Problem requirements: Starting with the line that contains "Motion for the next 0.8", copy every remaining line of the data below exactly, the last one included.
* * * * * * *
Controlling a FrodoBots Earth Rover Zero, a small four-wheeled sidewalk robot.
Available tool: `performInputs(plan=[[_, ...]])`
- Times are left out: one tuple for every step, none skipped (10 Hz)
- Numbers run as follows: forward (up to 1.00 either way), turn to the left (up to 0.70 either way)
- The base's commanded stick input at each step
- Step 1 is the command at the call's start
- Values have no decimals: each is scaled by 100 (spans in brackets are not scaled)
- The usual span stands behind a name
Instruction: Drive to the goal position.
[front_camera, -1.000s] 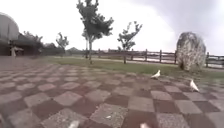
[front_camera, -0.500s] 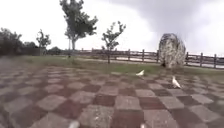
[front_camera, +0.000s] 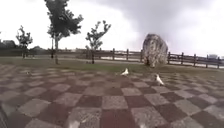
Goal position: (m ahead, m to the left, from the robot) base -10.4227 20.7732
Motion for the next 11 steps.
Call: performInputs(plan=[[0, -45], [0, -45], [0, -45], [0, -34], [0, 0], [0, 0], [0, 0], [0, 0], [0, 0], [0, 0], [0, 0]])
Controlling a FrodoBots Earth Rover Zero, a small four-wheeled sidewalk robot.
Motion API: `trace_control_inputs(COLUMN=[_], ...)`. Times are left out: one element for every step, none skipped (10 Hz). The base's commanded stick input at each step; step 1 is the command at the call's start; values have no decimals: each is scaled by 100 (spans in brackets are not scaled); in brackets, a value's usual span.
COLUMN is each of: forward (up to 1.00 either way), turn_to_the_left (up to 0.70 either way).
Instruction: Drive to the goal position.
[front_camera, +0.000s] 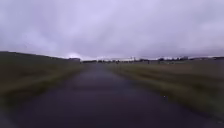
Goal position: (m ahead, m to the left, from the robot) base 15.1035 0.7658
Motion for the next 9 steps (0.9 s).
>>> trace_control_inputs(forward=[100,100,100,100,100,100,100,100,100], turn_to_the_left=[0,0,0,0,0,0,19,36,26])
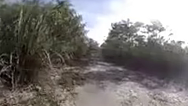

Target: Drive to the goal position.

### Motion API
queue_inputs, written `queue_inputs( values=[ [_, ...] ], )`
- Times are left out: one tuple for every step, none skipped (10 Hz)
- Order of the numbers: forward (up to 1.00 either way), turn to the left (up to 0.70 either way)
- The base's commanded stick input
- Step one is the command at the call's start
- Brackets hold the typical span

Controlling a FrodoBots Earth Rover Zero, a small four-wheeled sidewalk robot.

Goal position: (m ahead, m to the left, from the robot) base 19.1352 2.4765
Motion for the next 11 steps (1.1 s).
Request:
queue_inputs(
  values=[
    [0.85, 0.0],
    [0.85, 0.0],
    [0.85, 0.0],
    [0.85, 0.0],
    [0.85, 0.0],
    [0.85, 0.0],
    [0.85, 0.0],
    [0.85, 0.0],
    [0.85, 0.0],
    [0.85, 0.0],
    [0.85, 0.0]
  ],
)
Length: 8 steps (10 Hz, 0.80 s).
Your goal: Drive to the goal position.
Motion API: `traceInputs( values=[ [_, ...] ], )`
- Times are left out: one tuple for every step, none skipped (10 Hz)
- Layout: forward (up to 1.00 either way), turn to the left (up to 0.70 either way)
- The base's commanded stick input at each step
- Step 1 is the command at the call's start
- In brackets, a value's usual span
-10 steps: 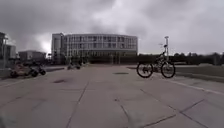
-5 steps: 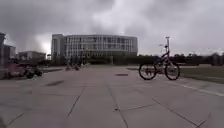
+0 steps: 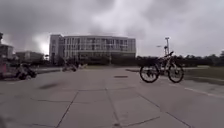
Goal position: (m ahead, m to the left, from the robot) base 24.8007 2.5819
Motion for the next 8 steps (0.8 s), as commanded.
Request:
traceInputs(
  values=[
    [0.67, 0.0],
    [0.67, -0.02],
    [0.67, 0.0],
    [0.67, -0.01],
    [0.67, -0.02],
    [0.67, -0.02],
    [0.67, -0.02],
    [0.67, -0.02]
  ],
)
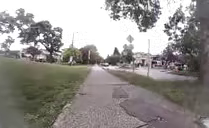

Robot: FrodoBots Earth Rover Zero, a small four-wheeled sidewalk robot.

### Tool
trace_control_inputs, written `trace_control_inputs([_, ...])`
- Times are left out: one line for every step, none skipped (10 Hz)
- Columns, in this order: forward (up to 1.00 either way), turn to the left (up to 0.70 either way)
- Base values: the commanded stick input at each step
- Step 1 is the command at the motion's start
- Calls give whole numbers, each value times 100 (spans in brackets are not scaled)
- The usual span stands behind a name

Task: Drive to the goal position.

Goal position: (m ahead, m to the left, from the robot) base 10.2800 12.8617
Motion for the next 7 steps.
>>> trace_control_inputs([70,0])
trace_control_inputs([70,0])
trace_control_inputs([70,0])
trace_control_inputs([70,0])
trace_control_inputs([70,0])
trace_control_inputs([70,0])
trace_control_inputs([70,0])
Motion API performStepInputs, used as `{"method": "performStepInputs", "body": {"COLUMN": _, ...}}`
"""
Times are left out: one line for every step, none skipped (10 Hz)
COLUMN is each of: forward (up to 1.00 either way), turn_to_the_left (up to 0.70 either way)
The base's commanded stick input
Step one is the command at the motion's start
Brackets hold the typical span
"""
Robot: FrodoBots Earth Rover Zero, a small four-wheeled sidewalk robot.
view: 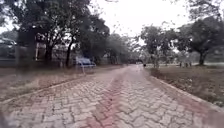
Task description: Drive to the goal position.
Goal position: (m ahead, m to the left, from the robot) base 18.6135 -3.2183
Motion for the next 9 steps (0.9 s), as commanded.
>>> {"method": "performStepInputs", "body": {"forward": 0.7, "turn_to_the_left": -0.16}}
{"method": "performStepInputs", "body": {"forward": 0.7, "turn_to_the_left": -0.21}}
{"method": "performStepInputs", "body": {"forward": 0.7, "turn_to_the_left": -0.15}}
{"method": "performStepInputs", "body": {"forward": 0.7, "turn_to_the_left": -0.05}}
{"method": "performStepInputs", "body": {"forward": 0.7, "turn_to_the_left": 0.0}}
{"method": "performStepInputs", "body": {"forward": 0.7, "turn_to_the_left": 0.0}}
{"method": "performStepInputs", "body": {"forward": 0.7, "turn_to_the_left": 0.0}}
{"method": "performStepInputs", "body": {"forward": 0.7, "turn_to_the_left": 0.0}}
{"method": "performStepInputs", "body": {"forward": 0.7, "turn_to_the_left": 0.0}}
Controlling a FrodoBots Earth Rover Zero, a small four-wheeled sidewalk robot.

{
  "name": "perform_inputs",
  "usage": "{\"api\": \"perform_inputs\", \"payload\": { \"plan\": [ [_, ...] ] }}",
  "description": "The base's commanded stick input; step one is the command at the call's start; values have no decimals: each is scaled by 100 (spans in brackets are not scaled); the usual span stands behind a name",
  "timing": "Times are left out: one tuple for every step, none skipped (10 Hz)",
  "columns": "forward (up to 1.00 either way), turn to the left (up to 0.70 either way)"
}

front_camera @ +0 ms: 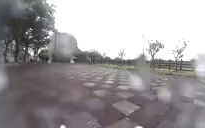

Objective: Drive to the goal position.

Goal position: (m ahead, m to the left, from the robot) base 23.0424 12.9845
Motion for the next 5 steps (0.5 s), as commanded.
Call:
{"api": "perform_inputs", "payload": {
  "plan": [
    [100, 0],
    [100, 0],
    [100, 0],
    [100, 0],
    [100, 0]
  ]
}}
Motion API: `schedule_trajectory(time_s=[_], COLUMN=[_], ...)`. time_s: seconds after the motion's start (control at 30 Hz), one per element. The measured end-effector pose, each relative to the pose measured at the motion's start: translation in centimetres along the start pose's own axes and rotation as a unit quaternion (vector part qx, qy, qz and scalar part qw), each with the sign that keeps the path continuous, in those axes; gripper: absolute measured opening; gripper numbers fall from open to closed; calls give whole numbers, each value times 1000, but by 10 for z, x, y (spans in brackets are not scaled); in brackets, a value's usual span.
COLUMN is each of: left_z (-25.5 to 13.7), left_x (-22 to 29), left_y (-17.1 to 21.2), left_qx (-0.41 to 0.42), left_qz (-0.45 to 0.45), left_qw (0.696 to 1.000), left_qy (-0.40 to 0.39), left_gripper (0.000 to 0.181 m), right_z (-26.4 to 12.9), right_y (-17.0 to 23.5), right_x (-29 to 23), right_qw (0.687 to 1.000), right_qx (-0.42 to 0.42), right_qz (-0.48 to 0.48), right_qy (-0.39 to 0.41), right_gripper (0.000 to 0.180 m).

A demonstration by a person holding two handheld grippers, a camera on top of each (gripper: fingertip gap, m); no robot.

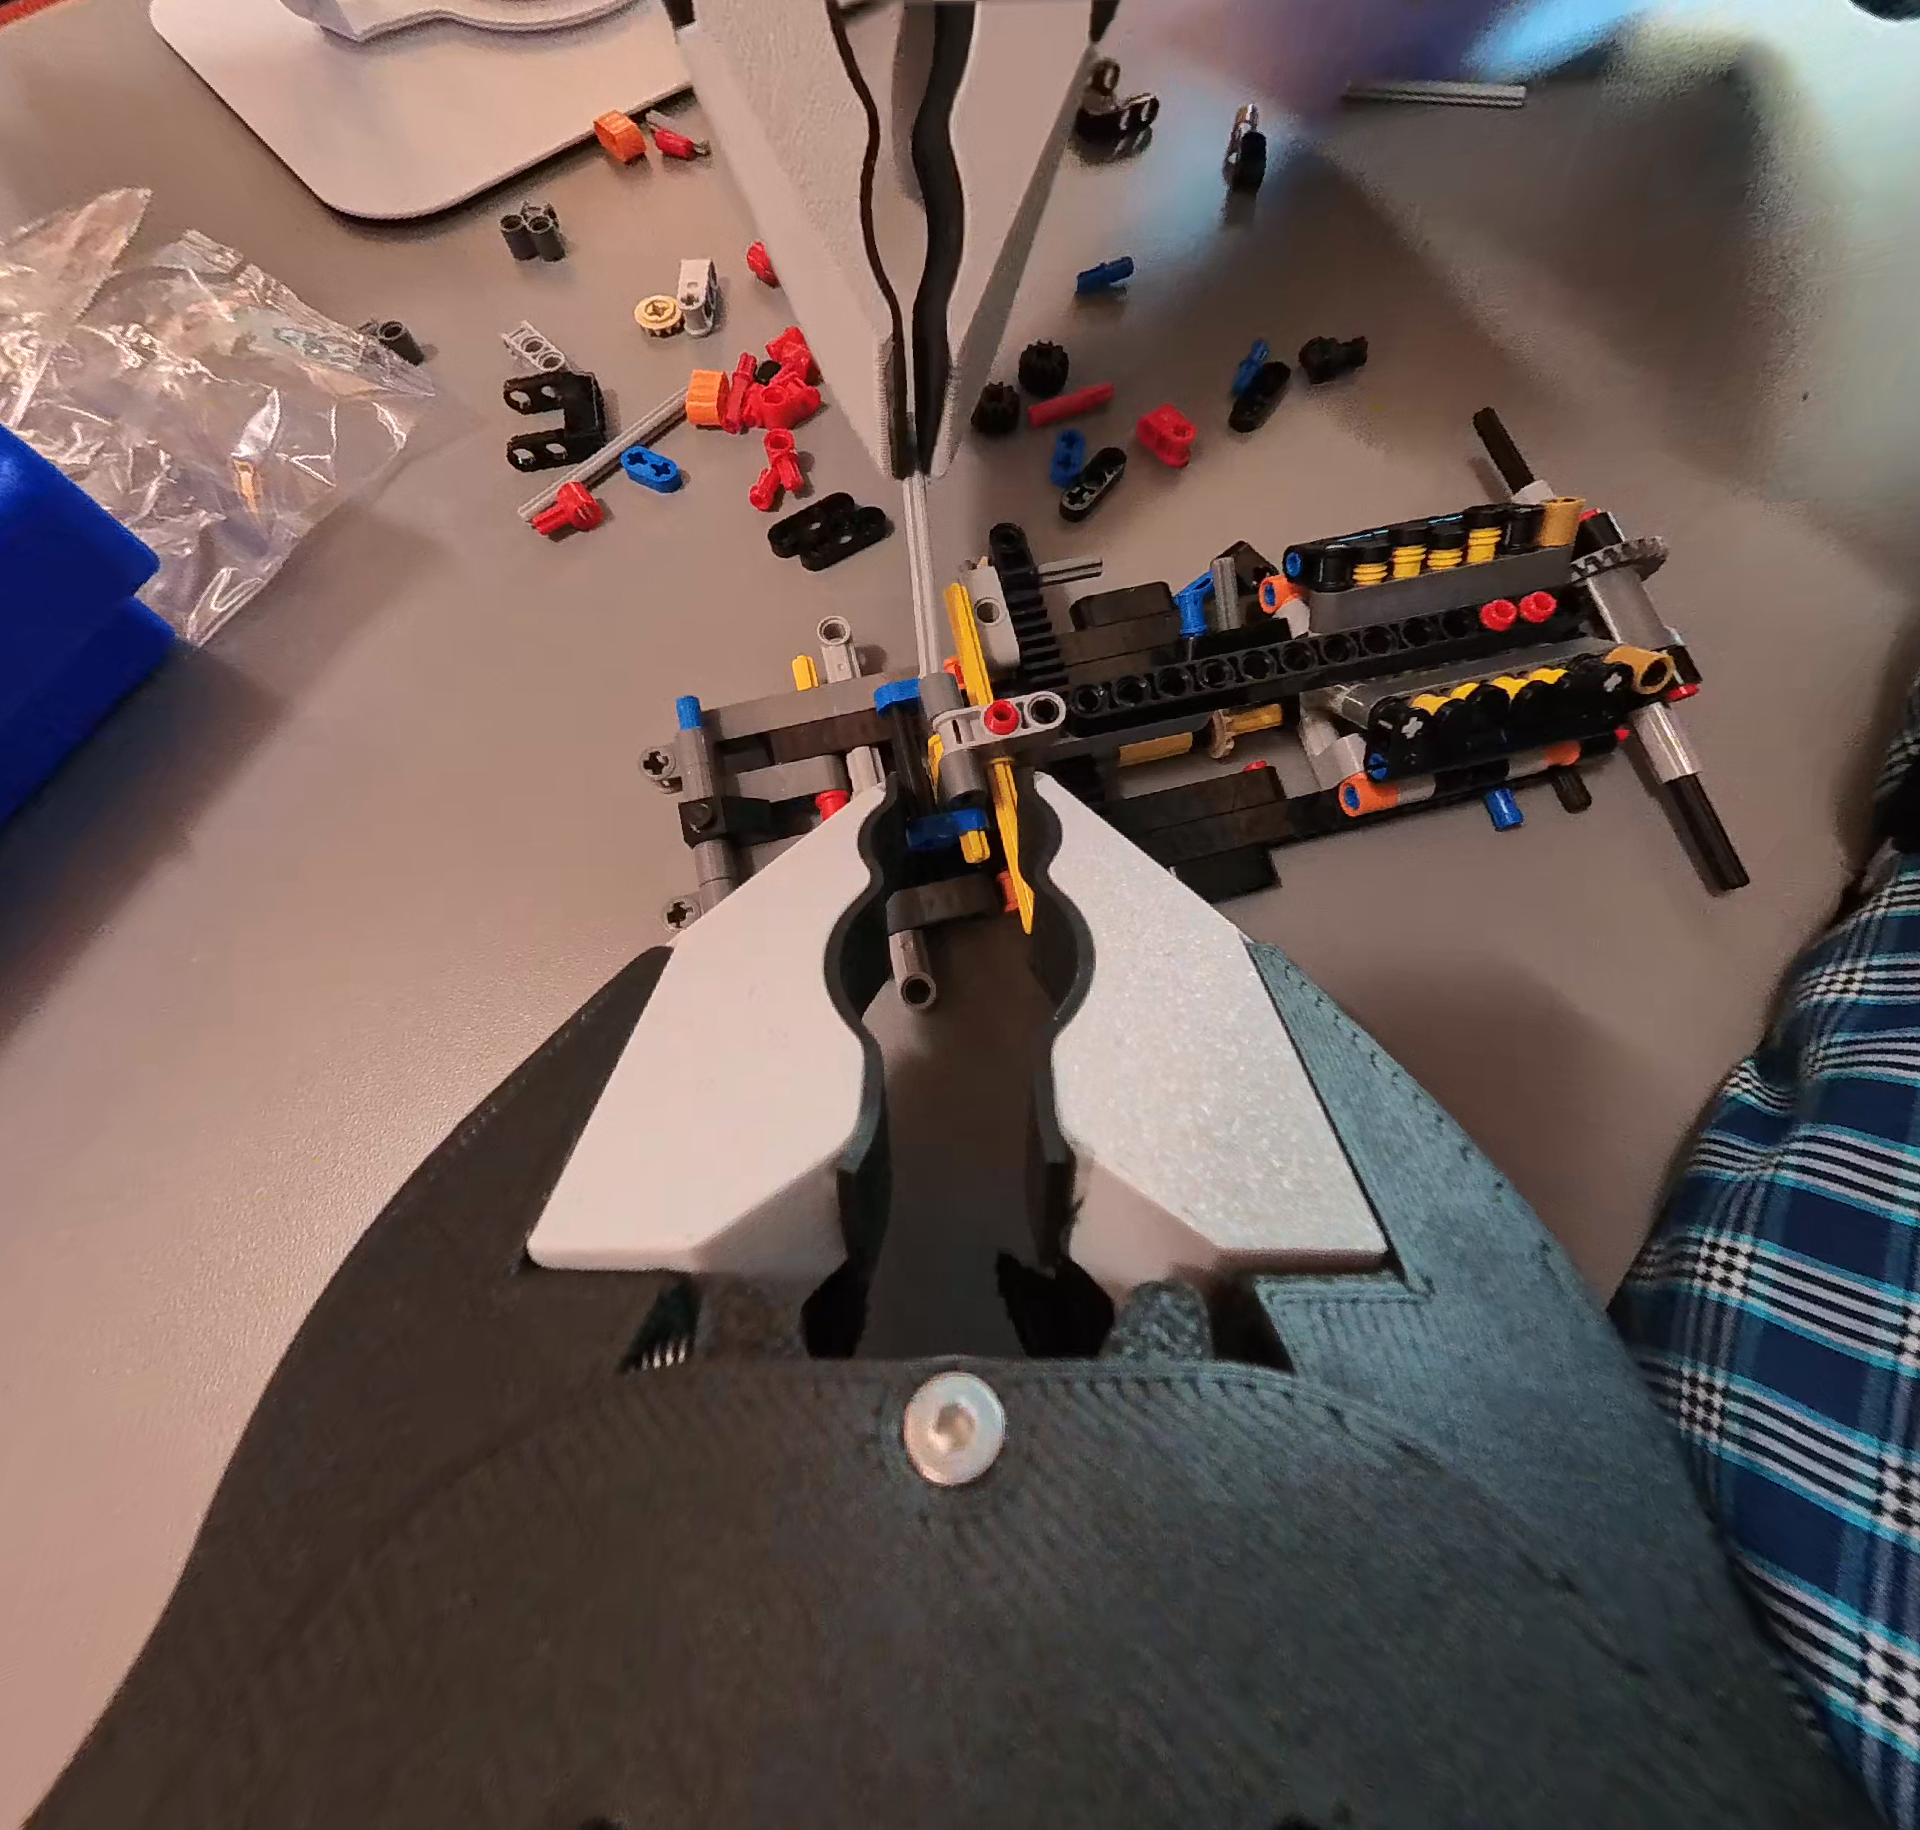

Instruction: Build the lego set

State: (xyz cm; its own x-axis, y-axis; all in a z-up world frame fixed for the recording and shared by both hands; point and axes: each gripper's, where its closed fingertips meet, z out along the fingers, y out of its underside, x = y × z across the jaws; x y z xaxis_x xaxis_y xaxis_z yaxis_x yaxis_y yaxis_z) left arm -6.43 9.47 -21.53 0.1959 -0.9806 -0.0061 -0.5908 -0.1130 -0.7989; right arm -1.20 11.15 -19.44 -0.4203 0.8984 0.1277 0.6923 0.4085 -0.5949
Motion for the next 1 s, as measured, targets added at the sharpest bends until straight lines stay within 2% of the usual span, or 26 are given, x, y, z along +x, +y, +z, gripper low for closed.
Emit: schedule_trajectory(time_s=[0.03,0.27,0.43,0.73,1.0], left_z=[0,1,1,1,1], left_x=[0,1,2,4,4], left_y=[0,-1,-1,0,0], left_qx=[0,-1,-1,-2,-2], left_qz=[0,3,5,13,17], left_qw=[1000,1000,1000,1000,1000], left_qy=[0,1,4,4,2], left_gripper=[20,20,20,20,19], right_z=[-1,-5,1,13,12], right_y=[-1,-4,1,8,7], right_x=[-3,-5,-5,-6,-5], right_qw=[1000,985,973,951,947], right_qx=[2,26,31,41,56], right_qz=[11,88,130,187,190], right_qy=[-22,-144,-190,-241,-251], right_gripper=[0,0,0,0,0])
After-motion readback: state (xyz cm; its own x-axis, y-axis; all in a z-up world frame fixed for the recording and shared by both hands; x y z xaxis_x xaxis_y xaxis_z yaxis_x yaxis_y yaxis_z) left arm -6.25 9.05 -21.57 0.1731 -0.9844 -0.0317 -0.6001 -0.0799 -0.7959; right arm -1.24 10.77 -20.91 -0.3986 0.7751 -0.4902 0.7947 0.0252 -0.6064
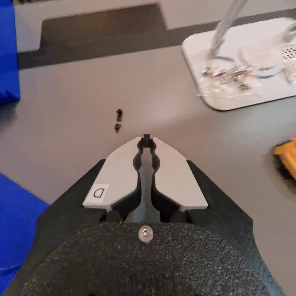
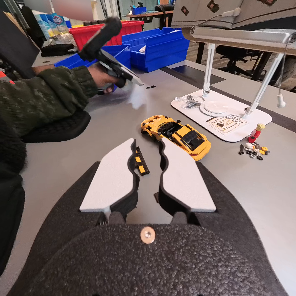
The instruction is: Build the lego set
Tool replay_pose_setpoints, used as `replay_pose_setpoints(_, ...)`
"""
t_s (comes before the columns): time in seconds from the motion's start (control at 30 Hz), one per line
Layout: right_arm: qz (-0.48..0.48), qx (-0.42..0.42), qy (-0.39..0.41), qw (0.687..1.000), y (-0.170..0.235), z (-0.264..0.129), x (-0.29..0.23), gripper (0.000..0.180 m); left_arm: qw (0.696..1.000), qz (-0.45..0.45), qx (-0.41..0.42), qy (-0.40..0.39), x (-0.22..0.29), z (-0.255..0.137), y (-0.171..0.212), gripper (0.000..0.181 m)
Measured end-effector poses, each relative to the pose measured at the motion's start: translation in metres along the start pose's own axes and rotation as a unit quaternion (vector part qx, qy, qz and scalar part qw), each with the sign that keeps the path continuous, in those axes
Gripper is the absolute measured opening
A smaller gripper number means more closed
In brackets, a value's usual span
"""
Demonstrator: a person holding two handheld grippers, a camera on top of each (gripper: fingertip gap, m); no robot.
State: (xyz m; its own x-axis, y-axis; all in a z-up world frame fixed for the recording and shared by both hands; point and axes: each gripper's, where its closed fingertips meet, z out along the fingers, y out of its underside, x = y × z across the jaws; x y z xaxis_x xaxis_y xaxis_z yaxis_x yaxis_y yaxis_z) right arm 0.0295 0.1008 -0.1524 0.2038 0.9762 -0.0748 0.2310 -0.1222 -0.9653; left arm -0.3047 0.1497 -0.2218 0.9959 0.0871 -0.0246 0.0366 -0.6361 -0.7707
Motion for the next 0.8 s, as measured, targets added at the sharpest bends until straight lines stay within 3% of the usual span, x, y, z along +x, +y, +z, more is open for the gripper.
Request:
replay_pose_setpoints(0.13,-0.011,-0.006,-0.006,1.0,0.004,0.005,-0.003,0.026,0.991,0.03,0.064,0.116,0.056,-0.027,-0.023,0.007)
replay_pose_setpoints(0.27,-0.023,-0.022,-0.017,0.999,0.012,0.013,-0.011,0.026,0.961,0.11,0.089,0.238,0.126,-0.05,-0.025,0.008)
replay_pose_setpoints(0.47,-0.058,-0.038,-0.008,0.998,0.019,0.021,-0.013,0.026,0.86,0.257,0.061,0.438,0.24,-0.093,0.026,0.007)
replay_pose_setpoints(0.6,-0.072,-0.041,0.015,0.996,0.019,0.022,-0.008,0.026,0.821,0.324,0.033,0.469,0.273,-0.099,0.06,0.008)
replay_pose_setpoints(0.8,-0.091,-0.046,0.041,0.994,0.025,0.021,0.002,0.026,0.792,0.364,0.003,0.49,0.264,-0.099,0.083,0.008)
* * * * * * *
Exercise output:
Motion for the next 0.8 s, as measured, targets added at the sharpest bends until straight lines stay within 3% of the usual span, x, y, z along +x, +y, +z, more is open for the gripper.
Request:
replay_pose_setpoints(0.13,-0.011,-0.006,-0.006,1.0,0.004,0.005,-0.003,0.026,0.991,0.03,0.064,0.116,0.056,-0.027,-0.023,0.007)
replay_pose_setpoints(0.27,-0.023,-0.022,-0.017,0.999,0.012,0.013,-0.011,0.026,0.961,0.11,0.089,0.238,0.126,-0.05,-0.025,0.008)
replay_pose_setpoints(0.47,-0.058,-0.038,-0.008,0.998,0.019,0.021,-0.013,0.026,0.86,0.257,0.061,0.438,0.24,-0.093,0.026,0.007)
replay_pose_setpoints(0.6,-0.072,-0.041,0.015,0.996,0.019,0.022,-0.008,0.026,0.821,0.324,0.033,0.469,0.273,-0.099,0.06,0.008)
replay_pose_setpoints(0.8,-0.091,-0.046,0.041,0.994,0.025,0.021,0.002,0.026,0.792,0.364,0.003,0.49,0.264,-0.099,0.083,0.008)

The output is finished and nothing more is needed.